[TASK]
The lines to copy from the data below are those that hold the string "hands".

[SUPPLIED RECORDS]
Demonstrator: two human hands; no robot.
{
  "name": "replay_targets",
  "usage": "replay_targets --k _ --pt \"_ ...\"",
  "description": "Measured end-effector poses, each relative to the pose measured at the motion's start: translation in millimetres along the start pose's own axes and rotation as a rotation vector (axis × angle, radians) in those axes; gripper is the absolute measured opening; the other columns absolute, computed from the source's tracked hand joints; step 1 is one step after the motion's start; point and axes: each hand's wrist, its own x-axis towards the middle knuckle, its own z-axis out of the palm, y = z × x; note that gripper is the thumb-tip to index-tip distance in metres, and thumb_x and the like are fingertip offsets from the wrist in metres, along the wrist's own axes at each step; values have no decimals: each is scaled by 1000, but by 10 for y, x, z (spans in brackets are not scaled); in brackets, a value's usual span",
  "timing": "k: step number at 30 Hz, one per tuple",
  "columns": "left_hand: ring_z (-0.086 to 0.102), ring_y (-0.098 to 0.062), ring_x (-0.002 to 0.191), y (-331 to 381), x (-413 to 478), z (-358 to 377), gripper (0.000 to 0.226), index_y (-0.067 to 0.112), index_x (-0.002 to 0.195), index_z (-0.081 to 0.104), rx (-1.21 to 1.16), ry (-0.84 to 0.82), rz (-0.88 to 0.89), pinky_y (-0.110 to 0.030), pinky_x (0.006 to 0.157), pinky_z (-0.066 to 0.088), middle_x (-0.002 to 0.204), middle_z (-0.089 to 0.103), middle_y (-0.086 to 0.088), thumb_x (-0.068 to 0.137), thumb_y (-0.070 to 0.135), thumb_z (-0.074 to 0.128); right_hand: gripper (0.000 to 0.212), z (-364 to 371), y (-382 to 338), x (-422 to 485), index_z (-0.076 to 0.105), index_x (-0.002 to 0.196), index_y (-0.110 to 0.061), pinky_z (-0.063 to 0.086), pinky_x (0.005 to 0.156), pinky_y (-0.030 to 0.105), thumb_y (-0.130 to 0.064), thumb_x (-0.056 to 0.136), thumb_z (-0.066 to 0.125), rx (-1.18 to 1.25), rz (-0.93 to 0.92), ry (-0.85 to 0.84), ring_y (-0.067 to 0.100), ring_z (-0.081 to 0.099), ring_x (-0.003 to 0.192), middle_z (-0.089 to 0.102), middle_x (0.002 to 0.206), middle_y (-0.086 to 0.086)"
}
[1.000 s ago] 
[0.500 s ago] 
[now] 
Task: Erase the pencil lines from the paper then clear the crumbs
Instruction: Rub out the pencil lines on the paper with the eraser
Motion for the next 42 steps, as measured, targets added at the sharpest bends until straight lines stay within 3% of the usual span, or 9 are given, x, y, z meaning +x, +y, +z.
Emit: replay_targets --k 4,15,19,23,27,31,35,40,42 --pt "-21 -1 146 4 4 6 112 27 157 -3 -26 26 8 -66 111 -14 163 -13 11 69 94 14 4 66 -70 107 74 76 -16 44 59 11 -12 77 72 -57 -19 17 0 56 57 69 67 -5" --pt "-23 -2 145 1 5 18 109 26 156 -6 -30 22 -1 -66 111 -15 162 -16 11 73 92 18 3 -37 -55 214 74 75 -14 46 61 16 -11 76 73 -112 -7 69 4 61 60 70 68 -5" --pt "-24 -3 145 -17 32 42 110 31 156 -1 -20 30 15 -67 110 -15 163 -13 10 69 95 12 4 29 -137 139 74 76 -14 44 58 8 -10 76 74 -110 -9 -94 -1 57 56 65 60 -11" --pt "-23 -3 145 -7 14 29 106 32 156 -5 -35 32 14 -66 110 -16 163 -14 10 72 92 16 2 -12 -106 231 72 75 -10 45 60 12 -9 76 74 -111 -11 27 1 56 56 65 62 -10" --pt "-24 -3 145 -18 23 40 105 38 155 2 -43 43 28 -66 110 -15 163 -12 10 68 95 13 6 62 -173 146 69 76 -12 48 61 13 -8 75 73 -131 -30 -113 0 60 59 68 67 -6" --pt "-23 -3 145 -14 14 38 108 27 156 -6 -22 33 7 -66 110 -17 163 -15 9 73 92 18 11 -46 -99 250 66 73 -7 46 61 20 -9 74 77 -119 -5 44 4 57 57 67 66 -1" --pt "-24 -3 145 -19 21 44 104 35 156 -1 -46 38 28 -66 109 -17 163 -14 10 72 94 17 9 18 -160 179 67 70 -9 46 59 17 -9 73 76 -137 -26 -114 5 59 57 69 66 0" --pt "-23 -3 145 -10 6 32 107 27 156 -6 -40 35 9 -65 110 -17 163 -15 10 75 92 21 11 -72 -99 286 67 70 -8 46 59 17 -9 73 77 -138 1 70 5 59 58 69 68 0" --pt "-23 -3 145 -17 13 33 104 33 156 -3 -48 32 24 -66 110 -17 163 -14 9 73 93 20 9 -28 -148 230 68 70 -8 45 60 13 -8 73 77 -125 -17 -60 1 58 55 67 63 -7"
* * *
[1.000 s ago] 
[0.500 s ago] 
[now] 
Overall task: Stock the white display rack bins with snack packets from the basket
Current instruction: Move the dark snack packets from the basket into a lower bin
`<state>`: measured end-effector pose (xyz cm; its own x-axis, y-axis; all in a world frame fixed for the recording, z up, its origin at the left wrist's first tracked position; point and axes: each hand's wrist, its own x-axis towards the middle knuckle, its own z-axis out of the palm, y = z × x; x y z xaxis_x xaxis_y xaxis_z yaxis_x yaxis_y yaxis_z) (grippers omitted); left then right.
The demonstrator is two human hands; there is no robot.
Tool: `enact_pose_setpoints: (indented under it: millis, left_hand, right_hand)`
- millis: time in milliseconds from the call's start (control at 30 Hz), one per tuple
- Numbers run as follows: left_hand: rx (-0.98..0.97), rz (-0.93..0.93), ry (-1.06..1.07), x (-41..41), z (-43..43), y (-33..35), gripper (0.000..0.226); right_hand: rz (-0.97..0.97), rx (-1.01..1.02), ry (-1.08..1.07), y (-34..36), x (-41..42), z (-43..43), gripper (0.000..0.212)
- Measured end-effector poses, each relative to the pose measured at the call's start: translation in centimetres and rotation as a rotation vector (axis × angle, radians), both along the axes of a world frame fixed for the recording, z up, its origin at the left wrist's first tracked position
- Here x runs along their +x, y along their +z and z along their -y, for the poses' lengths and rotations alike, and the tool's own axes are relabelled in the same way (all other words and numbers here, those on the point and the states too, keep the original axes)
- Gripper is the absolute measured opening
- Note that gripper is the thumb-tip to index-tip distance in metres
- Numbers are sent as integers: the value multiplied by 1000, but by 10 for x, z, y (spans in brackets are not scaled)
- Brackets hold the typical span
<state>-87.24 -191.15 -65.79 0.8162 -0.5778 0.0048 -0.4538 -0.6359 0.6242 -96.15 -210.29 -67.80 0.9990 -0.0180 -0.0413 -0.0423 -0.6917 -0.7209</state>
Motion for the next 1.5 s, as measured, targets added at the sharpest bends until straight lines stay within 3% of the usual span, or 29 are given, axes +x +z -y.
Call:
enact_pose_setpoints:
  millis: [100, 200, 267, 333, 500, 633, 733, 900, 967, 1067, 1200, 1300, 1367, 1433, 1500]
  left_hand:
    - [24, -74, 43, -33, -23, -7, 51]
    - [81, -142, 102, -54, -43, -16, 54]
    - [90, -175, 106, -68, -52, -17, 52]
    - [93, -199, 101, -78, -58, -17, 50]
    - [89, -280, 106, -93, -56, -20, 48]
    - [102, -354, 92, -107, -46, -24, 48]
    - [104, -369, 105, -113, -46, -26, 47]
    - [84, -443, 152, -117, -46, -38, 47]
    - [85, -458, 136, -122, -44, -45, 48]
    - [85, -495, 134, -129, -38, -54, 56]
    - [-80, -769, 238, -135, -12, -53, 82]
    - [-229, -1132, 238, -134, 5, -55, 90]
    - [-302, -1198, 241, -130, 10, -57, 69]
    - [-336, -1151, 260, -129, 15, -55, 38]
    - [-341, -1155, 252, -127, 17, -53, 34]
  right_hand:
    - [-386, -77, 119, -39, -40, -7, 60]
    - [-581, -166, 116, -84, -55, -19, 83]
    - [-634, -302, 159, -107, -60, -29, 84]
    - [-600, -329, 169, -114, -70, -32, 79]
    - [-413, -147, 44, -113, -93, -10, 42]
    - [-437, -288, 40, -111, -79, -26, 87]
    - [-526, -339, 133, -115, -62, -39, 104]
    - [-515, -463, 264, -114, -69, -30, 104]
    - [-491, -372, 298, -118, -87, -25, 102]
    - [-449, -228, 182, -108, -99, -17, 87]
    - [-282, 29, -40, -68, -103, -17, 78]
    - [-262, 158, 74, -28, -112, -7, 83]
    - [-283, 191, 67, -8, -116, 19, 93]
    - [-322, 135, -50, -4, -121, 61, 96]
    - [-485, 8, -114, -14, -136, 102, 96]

[WRITTEN ANSWER]
Demonstrator: two human hands; no robot.
The demonstrator is two human hands; there is no robot.

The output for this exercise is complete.